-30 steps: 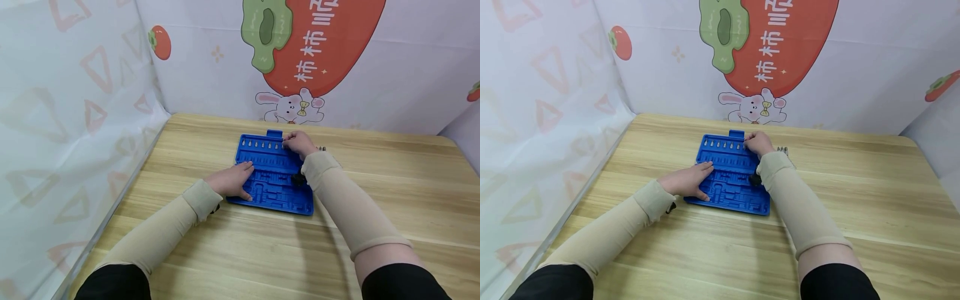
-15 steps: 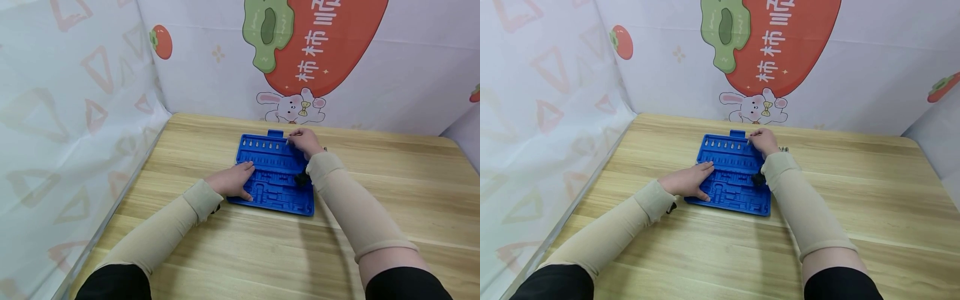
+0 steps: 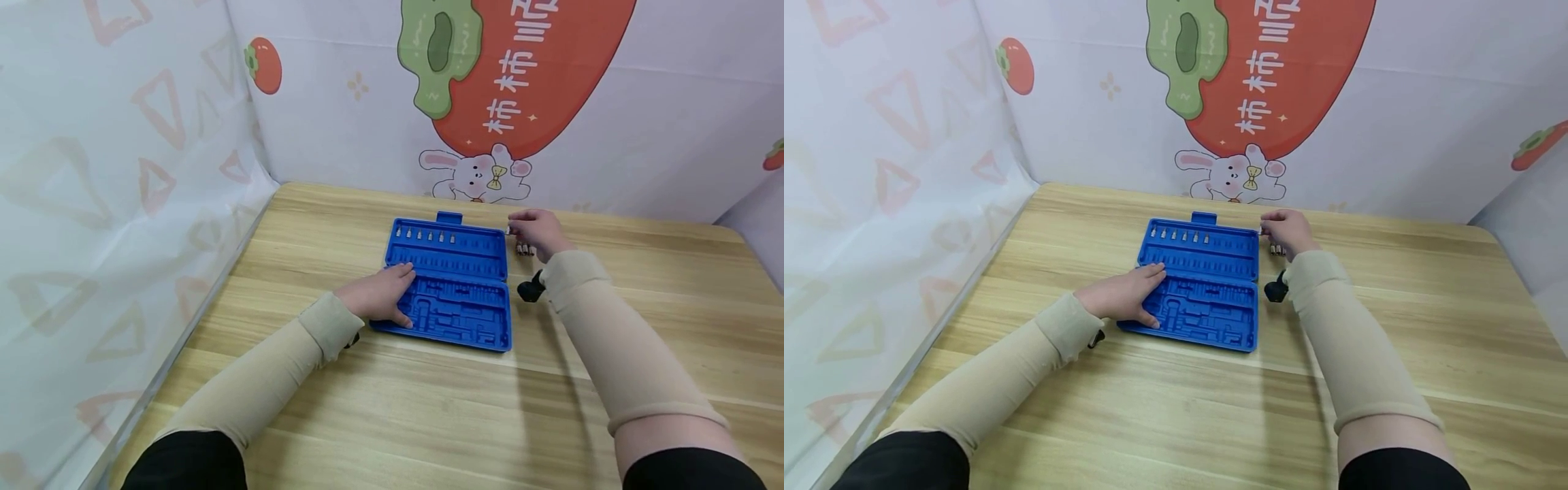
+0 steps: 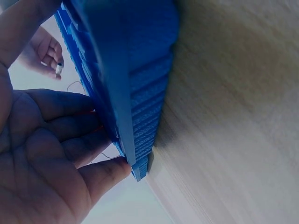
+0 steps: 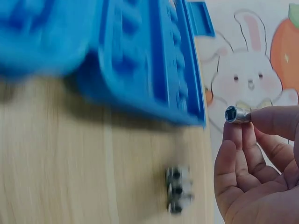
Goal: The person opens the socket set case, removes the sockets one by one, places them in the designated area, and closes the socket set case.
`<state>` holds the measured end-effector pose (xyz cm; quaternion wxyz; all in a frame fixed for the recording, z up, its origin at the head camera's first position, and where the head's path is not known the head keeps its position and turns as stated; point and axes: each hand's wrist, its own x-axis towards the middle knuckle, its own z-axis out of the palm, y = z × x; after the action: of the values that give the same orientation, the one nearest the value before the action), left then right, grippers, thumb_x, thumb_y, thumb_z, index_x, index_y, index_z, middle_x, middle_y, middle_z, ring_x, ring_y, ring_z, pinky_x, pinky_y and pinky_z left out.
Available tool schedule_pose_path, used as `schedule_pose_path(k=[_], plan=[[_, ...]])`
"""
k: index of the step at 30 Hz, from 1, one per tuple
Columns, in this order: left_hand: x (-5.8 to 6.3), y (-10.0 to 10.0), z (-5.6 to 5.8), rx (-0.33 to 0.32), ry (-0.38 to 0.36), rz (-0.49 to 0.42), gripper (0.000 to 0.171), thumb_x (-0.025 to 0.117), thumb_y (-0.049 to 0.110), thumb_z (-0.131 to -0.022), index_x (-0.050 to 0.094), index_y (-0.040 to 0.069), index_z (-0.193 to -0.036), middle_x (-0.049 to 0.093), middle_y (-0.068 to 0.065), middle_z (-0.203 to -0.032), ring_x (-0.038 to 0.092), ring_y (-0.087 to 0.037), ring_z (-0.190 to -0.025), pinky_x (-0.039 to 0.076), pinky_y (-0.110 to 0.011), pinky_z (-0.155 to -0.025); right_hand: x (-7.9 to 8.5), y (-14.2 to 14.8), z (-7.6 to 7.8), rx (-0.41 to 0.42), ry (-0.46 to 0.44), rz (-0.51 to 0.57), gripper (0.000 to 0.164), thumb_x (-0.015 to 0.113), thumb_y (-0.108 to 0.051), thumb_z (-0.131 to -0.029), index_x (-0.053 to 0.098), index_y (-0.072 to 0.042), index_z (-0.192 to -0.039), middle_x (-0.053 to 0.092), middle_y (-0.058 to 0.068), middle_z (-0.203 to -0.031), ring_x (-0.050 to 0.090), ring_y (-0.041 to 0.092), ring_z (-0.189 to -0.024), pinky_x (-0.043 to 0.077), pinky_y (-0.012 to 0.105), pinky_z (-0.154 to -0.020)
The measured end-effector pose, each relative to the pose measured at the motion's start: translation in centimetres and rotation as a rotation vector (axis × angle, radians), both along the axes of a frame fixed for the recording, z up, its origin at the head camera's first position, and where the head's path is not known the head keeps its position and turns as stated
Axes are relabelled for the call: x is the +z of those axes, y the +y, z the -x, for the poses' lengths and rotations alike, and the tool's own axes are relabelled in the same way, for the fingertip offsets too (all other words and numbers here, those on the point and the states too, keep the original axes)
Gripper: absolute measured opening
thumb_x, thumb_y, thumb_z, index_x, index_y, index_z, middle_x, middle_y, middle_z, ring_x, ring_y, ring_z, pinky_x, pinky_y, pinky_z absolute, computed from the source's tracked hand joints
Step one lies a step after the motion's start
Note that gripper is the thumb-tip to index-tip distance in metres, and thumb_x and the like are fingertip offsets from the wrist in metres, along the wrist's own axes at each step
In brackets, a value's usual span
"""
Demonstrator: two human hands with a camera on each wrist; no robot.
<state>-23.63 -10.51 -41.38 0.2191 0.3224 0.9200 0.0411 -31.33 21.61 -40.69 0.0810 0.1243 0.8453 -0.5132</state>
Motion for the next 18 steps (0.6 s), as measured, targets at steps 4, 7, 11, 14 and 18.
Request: schedule_pose_path(k=[4,7,11,14,18], plan=[[-0.1,0.0,0.0,-0.004,-0.001,-0.002,0.104,0.078,0.049,-0.090,0.023,-0.002,-0.162,0.015,-0.017,-0.170,0.014,-0.031,-0.157,0.018,-0.040,-0.125,-0.1,1.6,-0.4,-0.029,0.011,0.007,0.043,0.053,-0.016,-0.108,0.051,0.009,-0.144,0.056,0.019,-0.130,0.061,0.012,-0.092,0.057,0.022,-0.082],[0.0,0.0,0.0,-0.003,0.000,-0.003,0.104,0.078,0.049,-0.091,0.023,-0.002,-0.162,0.015,-0.017,-0.170,0.014,-0.031,-0.157,0.017,-0.040,-0.125,-0.2,2.4,-0.7,-0.040,0.018,0.010,0.041,0.054,-0.014,-0.107,0.051,0.011,-0.140,0.056,0.014,-0.123,0.060,0.006,-0.086,0.057,0.019,-0.078],[0.0,-0.1,-0.1,-0.003,0.001,-0.004,0.104,0.078,0.049,-0.091,0.023,-0.002,-0.162,0.015,-0.017,-0.170,0.014,-0.032,-0.157,0.017,-0.041,-0.125,-0.2,3.3,-1.1,-0.032,0.016,0.006,0.039,0.055,-0.012,-0.107,0.052,0.012,-0.138,0.058,0.008,-0.113,0.059,0.004,-0.083,0.057,0.019,-0.080],[0.0,-0.1,-0.1,0.000,0.000,-0.007,0.104,0.079,0.048,-0.091,0.023,-0.003,-0.162,0.015,-0.018,-0.170,0.014,-0.032,-0.157,0.017,-0.041,-0.125,-0.3,3.9,-1.4,-0.022,0.007,0.010,0.040,0.055,-0.011,-0.107,0.050,0.013,-0.139,0.059,0.007,-0.110,0.059,0.005,-0.084,0.057,0.020,-0.081],[0.0,0.0,-0.1,0.000,-0.001,-0.013,0.103,0.079,0.047,-0.091,0.024,-0.003,-0.162,0.015,-0.018,-0.170,0.014,-0.032,-0.157,0.017,-0.041,-0.125,-0.5,4.8,-1.7,-0.008,-0.020,-0.009,0.041,0.053,-0.011,-0.108,0.049,0.013,-0.141,0.059,0.008,-0.113,0.058,0.006,-0.087,0.056,0.019,-0.081]])
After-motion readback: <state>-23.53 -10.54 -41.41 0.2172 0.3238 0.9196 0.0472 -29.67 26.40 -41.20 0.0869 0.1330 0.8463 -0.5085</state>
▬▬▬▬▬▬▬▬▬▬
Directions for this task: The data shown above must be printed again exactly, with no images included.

Exercise solution:
-30 steps: 
-15 steps: 
+0 steps: 
+0 steps: 
+0 steps: 
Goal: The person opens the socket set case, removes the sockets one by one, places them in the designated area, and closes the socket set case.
`<state>` holds the measured end-effector pose (xyz cm; quaternion wxyz; all in a frame fixed for the recording, z up, its origin at the head camera's first position, and where the head's path is not known the head keeps its position and turns as stated; point and axes: each hand's wrist, its own x-axis towards the middle knuckle, its own z-axis out of the palm, y = z × x; after the action: of the values that give the same orientation, the one nearest the value before the action), left then right, grippers, thumb_x, thumb_y, thumb_z, index_x, index_y, index_z, middle_x, middle_y, middle_z, ring_x, ring_y, ring_z, pinky_x, pinky_y and pinky_z left out.
Available tool schedule_pose_path, used as `schedule_pose_path(k=[_], plan=[[_, ...]])`
"""
k: index of the step at 30 Hz, from 1, one per tuple
Columns, in this order: left_hand: x (-5.8 to 6.3), y (-10.0 to 10.0), z (-5.6 to 5.8), rx (-0.33 to 0.32), ry (-0.38 to 0.36), rz (-0.49 to 0.42), gripper (0.000 to 0.171), thumb_x (-0.025 to 0.117), thumb_y (-0.049 to 0.110), thumb_z (-0.131 to -0.022), index_x (-0.050 to 0.094), index_y (-0.040 to 0.069), index_z (-0.193 to -0.036), middle_x (-0.049 to 0.093), middle_y (-0.068 to 0.065), middle_z (-0.203 to -0.032), ring_x (-0.038 to 0.092), ring_y (-0.087 to 0.037), ring_z (-0.190 to -0.025), pinky_x (-0.039 to 0.076), pinky_y (-0.110 to 0.011), pinky_z (-0.155 to -0.025); right_hand: x (-7.9 to 8.5), y (-14.2 to 14.8), z (-7.6 to 7.8), rx (-0.41 to 0.42), ry (-0.46 to 0.44), rz (-0.51 to 0.57), gripper (0.000 to 0.164), thumb_x (-0.015 to 0.113), thumb_y (-0.108 to 0.051), thumb_z (-0.131 to -0.029), index_x (-0.053 to 0.098), index_y (-0.072 to 0.042), index_z (-0.192 to -0.039), middle_x (-0.053 to 0.092), middle_y (-0.058 to 0.068), middle_z (-0.203 to -0.031), ring_x (-0.050 to 0.090), ring_y (-0.041 to 0.092), ring_z (-0.189 to -0.024), pinky_x (-0.043 to 0.077), pinky_y (-0.012 to 0.105), pinky_z (-0.154 to -0.020)
The measured end-effector pose, each relative to the pose measured at the motion's start: translation in centimetres and rotation as a rotation vector (axis × angle, radians), both along the axes of a frame fixed for the recording, z up, its origin at the head camera's first position, and where the head's path is not known the head keeps its position and turns as stated
Axes are relabelled for the call: x is the +z of those axes, y the +y, z the -x, for the poses' lengths and rotations alike, and the tool's own axes are relabelled in the same way, for the fingertip offsets too (all other words and numbers here, those on the point and the states too, keep the original axes)
Gripper: absolute measured opening
thumb_x, thumb_y, thumb_z, index_x, index_y, index_z, middle_x, middle_y, middle_z, ring_x, ring_y, ring_z, pinky_x, pinky_y, pinky_z absolute, computed from the source's tracked hand joints
Step one lies a step after the motion's start
Note that gripper is the thumb-tip to index-tip distance in metres, and thumb_x and the like are fingertip offsets from the wrist in metres, along the wrist's own axes at each step
In brackets, a value's usual span
"""
Demonstrator: two human hands with a camera on each wrist; no robot.
<state>-23.63 -10.51 -41.38 0.2191 0.3224 0.9200 0.0411 -31.33 21.61 -40.69 0.0810 0.1243 0.8453 -0.5132</state>
Motion for the next 18 steps (0.6 s), as measured, targets at steps 4, 7, 11, 14 and 18.
Request: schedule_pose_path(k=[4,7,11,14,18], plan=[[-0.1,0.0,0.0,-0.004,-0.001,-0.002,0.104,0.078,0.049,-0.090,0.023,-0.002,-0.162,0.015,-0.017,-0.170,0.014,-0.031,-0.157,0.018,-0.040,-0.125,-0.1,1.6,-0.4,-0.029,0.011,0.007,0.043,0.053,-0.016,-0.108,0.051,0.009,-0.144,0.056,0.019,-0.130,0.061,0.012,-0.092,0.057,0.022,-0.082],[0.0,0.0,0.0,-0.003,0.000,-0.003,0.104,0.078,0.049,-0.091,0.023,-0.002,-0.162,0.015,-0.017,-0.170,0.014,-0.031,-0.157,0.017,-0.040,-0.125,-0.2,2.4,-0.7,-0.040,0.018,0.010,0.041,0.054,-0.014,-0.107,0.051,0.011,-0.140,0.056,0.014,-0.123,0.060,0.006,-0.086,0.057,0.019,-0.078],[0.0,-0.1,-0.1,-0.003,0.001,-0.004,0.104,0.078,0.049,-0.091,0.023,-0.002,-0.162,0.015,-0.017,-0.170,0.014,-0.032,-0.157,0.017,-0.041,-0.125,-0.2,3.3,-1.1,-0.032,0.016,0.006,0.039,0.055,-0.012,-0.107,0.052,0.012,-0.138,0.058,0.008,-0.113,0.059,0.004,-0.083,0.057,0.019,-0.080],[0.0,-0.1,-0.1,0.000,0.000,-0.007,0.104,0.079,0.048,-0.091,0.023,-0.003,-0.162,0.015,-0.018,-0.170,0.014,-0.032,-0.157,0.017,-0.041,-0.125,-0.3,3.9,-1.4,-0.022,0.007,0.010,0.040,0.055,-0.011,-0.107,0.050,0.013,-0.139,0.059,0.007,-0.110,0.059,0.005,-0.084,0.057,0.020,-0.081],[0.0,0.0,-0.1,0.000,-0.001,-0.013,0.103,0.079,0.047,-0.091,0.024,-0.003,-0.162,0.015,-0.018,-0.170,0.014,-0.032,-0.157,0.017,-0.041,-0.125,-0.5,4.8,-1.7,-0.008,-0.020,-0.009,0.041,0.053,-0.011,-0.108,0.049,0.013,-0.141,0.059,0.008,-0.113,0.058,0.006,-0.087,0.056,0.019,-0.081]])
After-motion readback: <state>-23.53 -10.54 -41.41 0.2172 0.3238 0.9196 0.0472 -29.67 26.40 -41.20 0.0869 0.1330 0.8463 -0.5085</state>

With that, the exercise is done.